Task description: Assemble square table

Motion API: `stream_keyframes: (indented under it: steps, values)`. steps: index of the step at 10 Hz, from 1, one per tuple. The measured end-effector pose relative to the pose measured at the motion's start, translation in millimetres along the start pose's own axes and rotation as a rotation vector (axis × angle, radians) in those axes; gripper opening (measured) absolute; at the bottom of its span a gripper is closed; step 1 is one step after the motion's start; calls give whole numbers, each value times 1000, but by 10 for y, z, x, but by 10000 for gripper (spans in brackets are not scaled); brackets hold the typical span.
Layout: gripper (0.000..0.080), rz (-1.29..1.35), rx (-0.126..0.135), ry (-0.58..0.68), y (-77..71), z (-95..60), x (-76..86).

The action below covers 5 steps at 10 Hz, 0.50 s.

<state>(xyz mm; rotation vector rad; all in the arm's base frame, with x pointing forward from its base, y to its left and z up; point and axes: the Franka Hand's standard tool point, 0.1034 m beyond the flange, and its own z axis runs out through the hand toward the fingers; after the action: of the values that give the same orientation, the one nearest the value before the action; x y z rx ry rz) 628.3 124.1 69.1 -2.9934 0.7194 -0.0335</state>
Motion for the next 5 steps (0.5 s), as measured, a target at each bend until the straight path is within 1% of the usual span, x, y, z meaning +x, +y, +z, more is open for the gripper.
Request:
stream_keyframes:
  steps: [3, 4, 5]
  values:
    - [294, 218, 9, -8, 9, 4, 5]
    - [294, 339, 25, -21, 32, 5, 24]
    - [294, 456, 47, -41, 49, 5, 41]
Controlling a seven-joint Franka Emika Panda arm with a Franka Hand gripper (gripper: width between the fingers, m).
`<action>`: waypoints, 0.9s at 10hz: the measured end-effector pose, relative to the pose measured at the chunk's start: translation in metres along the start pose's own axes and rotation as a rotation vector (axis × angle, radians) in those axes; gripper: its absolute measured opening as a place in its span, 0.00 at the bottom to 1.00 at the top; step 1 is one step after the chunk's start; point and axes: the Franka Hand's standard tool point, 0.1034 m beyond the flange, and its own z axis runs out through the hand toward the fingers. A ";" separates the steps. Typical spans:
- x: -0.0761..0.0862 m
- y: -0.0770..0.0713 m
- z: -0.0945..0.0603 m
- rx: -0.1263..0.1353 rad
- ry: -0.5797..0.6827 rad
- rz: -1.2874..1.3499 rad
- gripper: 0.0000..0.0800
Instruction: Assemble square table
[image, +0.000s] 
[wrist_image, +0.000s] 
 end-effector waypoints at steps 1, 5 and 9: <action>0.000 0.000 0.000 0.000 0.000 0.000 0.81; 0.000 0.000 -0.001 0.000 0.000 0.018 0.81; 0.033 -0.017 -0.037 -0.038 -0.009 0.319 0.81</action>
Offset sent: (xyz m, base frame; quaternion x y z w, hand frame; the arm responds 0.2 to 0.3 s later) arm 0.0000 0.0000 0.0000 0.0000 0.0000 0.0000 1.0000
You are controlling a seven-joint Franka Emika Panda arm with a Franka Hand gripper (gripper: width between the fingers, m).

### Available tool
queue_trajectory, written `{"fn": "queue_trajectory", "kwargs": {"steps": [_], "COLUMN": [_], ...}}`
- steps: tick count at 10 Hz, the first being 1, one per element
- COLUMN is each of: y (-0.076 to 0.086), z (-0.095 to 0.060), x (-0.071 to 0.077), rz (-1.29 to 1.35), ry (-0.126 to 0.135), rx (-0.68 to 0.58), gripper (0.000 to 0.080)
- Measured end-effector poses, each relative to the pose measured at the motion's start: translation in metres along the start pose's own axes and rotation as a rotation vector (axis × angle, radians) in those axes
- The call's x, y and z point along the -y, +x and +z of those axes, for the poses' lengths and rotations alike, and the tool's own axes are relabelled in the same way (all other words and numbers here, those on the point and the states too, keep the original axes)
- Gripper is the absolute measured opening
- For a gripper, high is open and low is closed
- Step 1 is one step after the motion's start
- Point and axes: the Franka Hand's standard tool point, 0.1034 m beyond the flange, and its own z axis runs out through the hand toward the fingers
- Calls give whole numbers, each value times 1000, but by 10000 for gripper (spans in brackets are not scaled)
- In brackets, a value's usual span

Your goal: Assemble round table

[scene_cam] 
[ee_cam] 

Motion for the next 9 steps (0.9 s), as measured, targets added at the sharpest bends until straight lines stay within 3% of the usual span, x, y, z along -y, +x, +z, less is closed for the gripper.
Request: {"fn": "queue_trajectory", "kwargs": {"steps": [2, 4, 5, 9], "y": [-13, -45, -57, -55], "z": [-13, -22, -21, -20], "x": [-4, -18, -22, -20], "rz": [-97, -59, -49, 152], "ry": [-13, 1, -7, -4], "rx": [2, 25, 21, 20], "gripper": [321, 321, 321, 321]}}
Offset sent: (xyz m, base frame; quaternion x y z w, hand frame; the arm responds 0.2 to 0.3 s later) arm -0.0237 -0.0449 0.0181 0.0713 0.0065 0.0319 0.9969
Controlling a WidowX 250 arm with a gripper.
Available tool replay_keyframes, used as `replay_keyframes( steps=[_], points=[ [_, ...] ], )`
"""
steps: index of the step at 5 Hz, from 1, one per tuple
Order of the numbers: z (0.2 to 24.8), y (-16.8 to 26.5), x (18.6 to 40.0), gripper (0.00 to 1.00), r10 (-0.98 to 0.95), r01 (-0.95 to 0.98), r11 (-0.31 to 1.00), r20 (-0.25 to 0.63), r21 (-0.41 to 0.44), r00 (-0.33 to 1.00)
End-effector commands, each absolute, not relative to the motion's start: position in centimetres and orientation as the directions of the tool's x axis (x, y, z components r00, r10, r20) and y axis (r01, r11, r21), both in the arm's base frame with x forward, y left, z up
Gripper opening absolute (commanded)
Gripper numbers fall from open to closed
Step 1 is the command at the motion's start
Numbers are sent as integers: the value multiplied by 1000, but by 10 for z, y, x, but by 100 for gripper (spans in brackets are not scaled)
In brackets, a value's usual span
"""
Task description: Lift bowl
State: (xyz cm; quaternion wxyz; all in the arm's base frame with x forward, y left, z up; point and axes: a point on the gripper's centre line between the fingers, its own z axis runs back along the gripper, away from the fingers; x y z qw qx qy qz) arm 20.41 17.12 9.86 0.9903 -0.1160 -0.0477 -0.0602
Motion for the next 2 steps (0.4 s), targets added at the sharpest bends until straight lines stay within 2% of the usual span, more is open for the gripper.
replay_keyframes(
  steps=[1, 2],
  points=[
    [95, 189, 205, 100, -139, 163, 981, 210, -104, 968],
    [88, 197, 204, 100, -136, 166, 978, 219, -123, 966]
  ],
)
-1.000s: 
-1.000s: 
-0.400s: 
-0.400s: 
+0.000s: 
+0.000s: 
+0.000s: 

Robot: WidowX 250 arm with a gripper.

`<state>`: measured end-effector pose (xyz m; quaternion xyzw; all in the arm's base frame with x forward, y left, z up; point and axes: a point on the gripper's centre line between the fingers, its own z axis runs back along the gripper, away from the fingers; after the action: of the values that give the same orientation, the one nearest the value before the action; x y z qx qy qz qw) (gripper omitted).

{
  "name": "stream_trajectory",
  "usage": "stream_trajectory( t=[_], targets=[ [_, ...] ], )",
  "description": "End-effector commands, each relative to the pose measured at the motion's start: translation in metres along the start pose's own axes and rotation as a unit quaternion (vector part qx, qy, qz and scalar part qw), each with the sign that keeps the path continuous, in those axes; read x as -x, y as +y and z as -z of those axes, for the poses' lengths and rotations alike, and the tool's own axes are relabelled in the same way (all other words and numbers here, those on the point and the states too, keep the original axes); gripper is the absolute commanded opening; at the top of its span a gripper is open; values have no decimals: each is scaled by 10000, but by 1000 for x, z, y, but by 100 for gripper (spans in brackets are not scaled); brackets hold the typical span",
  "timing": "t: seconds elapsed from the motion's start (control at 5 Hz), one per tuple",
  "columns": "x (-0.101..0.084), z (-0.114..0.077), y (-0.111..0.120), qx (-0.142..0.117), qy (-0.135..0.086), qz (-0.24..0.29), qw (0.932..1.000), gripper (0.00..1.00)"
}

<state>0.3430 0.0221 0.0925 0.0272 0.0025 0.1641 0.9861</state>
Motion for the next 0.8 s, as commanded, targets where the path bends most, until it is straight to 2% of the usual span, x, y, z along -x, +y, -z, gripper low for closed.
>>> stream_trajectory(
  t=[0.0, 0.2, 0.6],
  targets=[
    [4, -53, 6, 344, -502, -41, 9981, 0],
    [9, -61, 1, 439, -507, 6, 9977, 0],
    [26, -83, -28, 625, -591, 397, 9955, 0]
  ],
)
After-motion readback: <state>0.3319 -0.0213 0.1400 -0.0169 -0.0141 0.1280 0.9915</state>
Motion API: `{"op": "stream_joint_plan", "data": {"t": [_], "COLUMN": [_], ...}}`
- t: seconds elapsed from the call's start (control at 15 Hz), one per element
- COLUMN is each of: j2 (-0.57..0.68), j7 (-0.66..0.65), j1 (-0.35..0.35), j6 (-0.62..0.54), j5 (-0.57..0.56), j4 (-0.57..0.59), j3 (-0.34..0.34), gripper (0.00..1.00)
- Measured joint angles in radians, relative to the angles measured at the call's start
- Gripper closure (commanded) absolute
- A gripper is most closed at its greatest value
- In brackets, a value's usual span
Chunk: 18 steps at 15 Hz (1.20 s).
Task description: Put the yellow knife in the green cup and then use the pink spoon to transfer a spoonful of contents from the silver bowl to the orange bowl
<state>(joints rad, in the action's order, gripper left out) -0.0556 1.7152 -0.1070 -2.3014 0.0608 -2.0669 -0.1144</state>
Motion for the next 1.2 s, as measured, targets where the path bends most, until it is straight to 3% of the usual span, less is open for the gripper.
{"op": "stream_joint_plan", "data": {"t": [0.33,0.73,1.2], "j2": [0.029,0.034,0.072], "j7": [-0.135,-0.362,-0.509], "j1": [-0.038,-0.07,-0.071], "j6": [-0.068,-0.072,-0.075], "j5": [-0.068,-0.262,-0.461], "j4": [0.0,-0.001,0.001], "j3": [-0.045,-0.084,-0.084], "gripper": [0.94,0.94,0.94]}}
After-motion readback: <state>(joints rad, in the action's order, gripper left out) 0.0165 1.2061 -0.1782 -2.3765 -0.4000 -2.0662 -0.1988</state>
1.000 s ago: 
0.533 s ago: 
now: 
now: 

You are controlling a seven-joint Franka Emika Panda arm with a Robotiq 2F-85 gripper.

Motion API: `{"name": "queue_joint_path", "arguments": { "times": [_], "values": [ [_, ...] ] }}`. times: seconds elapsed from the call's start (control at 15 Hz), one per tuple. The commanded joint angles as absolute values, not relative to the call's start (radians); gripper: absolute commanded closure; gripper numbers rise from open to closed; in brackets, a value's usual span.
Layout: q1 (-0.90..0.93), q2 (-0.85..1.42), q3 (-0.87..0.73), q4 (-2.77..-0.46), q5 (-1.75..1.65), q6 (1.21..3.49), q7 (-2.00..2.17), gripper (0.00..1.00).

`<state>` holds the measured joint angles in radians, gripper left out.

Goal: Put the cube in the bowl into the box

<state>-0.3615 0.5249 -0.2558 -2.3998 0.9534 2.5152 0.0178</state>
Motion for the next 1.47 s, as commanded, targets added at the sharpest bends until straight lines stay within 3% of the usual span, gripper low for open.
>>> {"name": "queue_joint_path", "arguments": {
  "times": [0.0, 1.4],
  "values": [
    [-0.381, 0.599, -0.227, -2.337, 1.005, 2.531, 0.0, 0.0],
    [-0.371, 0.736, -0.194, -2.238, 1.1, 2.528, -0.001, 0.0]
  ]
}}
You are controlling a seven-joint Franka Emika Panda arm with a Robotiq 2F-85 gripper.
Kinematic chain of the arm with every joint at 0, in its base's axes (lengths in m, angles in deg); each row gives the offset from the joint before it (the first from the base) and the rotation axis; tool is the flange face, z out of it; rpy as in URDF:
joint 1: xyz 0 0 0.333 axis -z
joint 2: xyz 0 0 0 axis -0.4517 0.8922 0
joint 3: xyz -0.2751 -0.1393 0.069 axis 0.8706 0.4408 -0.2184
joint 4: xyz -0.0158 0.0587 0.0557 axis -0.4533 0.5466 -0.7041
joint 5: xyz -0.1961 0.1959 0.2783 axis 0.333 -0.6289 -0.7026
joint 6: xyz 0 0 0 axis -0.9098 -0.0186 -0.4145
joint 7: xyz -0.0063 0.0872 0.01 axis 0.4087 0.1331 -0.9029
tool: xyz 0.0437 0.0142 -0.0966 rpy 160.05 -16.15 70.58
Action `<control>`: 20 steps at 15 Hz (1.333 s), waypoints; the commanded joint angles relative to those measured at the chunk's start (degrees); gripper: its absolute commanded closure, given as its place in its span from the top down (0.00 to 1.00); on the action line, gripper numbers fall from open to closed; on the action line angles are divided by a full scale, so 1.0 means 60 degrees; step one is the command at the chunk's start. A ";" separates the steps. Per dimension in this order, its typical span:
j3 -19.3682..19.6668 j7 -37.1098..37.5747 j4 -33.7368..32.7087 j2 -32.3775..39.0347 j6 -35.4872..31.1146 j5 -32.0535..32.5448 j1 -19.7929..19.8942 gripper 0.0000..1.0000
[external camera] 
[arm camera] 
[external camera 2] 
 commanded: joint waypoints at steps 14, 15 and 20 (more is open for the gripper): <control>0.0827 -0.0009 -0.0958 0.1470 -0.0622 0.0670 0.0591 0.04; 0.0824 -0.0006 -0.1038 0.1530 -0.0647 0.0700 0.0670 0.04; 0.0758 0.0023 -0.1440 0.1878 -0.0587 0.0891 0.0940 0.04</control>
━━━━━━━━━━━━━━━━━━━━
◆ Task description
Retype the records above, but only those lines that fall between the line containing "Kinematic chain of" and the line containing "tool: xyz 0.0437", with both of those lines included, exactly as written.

◆ Written answer
Kinematic chain of the arm with every joint at 0, in its base's axes (lengths in m, angles in deg); each row gives the offset from the joint before it (the first from the base) and the rotation axis; tool is the flange face, z out of it; rpy as in URDF:
joint 1: xyz 0 0 0.333 axis -z
joint 2: xyz 0 0 0 axis -0.4517 0.8922 0
joint 3: xyz -0.2751 -0.1393 0.069 axis 0.8706 0.4408 -0.2184
joint 4: xyz -0.0158 0.0587 0.0557 axis -0.4533 0.5466 -0.7041
joint 5: xyz -0.1961 0.1959 0.2783 axis 0.333 -0.6289 -0.7026
joint 6: xyz 0 0 0 axis -0.9098 -0.0186 -0.4145
joint 7: xyz -0.0063 0.0872 0.01 axis 0.4087 0.1331 -0.9029
tool: xyz 0.0437 0.0142 -0.0966 rpy 160.05 -16.15 70.58

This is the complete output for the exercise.